▶ _ABOUT THIS EXERCISE_: Output every line below exactly, please, omitting pictures.

▶ _PROVIDED MATERIAL_:
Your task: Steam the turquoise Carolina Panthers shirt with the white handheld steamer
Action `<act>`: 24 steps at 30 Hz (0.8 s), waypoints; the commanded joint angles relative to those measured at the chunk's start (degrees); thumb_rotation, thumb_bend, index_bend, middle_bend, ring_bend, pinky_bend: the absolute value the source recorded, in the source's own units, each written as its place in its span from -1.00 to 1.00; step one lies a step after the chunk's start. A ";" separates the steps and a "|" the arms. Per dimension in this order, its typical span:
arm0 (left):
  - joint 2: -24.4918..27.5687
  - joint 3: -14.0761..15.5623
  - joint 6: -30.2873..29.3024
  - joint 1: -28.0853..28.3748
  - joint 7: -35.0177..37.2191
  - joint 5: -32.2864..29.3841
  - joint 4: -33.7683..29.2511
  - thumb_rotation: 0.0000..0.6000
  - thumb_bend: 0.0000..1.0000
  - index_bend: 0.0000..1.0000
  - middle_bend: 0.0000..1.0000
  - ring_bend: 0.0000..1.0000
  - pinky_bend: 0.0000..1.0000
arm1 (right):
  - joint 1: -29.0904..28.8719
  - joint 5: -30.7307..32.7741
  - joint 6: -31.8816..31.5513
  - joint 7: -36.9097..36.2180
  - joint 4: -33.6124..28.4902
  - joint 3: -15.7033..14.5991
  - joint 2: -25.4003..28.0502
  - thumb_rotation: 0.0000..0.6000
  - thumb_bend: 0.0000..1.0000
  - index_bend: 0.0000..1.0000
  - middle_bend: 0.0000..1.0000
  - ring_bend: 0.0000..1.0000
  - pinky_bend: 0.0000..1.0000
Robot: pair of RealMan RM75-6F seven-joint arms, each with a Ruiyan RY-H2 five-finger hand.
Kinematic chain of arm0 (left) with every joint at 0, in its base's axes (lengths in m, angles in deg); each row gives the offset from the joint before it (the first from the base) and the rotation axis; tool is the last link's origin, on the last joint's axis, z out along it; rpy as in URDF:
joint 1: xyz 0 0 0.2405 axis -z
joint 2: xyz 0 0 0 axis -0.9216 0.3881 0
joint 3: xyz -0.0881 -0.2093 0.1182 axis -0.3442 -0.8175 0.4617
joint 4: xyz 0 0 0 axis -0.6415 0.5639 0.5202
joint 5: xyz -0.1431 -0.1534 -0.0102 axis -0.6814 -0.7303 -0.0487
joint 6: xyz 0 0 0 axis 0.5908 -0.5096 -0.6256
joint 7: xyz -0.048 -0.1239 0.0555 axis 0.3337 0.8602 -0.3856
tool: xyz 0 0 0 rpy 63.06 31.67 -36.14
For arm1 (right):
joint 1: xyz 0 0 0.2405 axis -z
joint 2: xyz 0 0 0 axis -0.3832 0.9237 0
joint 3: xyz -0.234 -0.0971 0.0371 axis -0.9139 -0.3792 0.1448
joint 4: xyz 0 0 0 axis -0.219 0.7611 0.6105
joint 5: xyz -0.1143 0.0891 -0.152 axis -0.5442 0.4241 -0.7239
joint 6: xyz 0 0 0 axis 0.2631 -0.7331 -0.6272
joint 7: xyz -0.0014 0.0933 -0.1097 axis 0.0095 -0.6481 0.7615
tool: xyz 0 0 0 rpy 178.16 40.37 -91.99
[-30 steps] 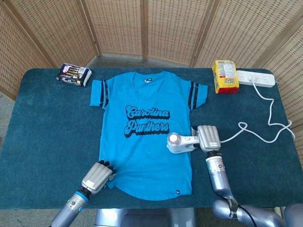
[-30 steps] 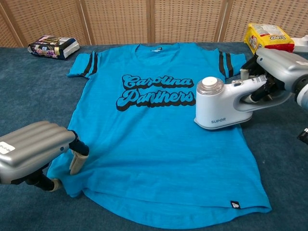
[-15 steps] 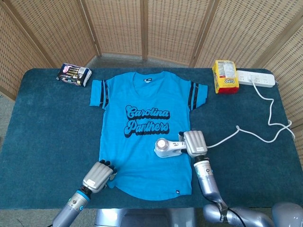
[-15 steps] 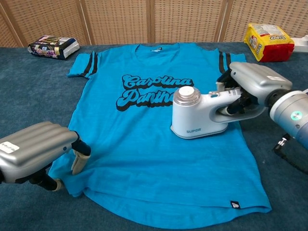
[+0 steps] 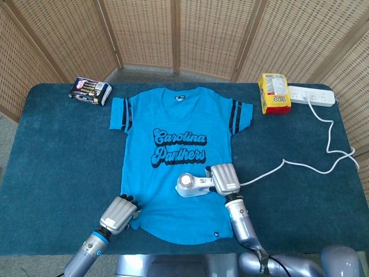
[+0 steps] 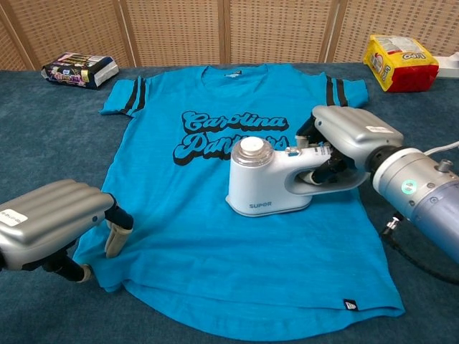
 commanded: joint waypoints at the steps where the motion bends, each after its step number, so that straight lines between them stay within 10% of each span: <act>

▶ _PROBLEM SOLUTION_:
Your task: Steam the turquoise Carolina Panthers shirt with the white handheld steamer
Action `<act>`: 24 steps at 30 Hz (0.8 s), waypoints; the commanded joint angles relative to those measured at the chunk's start (degrees); thumb_rotation, thumb_bend, index_bend, middle_bend, ring_bend, pinky_bend: the absolute value the source recorded, in the source's own units, each written as its place in its span from -1.00 to 1.00; step one lies a step after the chunk's start. A ";" separates the steps and a "|" the arms. Per dimension in this order, its typical span:
arm0 (left):
  - joint 2: -24.4918..27.5687
  - joint 3: -14.0761..15.5623
  - joint 6: -30.2873..29.3024
  - joint 1: -28.0853..28.3748
  - joint 7: -35.0177..37.2191
  - joint 5: -32.2864..29.3841
  - joint 4: -33.7683..29.2511
  - thumb_rotation: 0.0000..0.6000
  - thumb_bend: 0.0000..1.0000
  - index_bend: 0.0000..1.0000
  - middle_bend: 0.0000..1.0000
  - ring_bend: 0.0000..1.0000
  - pinky_bend: 0.0000..1.0000
arm1 (right):
  - joint 1: -29.0904..28.8719
  - joint 5: -30.7307..32.7741
  - joint 6: -31.8816..31.5513
  - joint 7: -36.9097..36.2180
  - joint 4: -33.6124..28.4902
  - joint 3: -15.7033..14.5991
  - joint 2: -25.4003..28.0502
  - thumb_rotation: 0.0000..0.6000
  - thumb_bend: 0.0000..1.0000
  - index_bend: 0.0000..1.0000
  - middle_bend: 0.0000..1.0000
  - ring_bend: 0.0000..1.0000
  - pinky_bend: 0.0000..1.0000
Robot: pair of RealMan RM75-6F seven-joint arms, each with a Ruiyan RY-H2 five-finger hand.
Kinematic chain of arm0 (left) with every joint at 0, in its base's axes (lengths in m, angles in deg); each row gives the offset from the joint before it (the first from the base) and the rotation axis; tool is the last link's origin, on the last joint's axis, z out along it; rpy as in URDF:
joint 1: xyz 0 0 0.2405 axis -z
joint 2: xyz 0 0 0 axis -0.9216 0.3881 0
joint 3: xyz -0.0881 -0.2093 0.1182 axis -0.3442 -0.8175 0.4617
joint 4: xyz 0 0 0 axis -0.6415 0.5639 0.5202
joint 5: xyz -0.1431 -0.1534 -0.0102 axis -0.6814 -0.7303 -0.0487
joint 6: xyz 0 0 0 axis 0.5908 -0.5096 -0.6256
joint 7: xyz -0.048 -0.1239 0.0555 axis 0.3337 0.8602 -0.3856
tool: xyz 0 0 0 rpy 63.06 31.67 -36.14
For arm1 (right):
joint 1: xyz 0 0 0.2405 axis -z
joint 2: xyz 0 0 0 axis -0.3832 0.9237 0
joint 3: xyz -0.234 -0.0971 0.0371 axis -0.9139 -0.3792 0.1448
joint 4: xyz 0 0 0 axis -0.219 0.7611 0.6105
joint 5: xyz -0.1143 0.0891 -0.152 axis -0.5442 0.4241 -0.7239
joint 6: xyz 0 0 0 axis 0.2631 -0.7331 -0.6272
joint 7: xyz -0.0014 0.0933 -0.1097 axis 0.0095 -0.6481 0.7615
tool: xyz 0 0 0 rpy 178.16 40.37 -91.99
[-30 steps] 
[-30 steps] 
[-15 steps] 
[-15 steps] 
[+0 steps] 
[+0 steps] 
 commanded: joint waypoints at the steps where the motion bends, each after its step number, so that straight lines between them stay within 10% of each span: <act>

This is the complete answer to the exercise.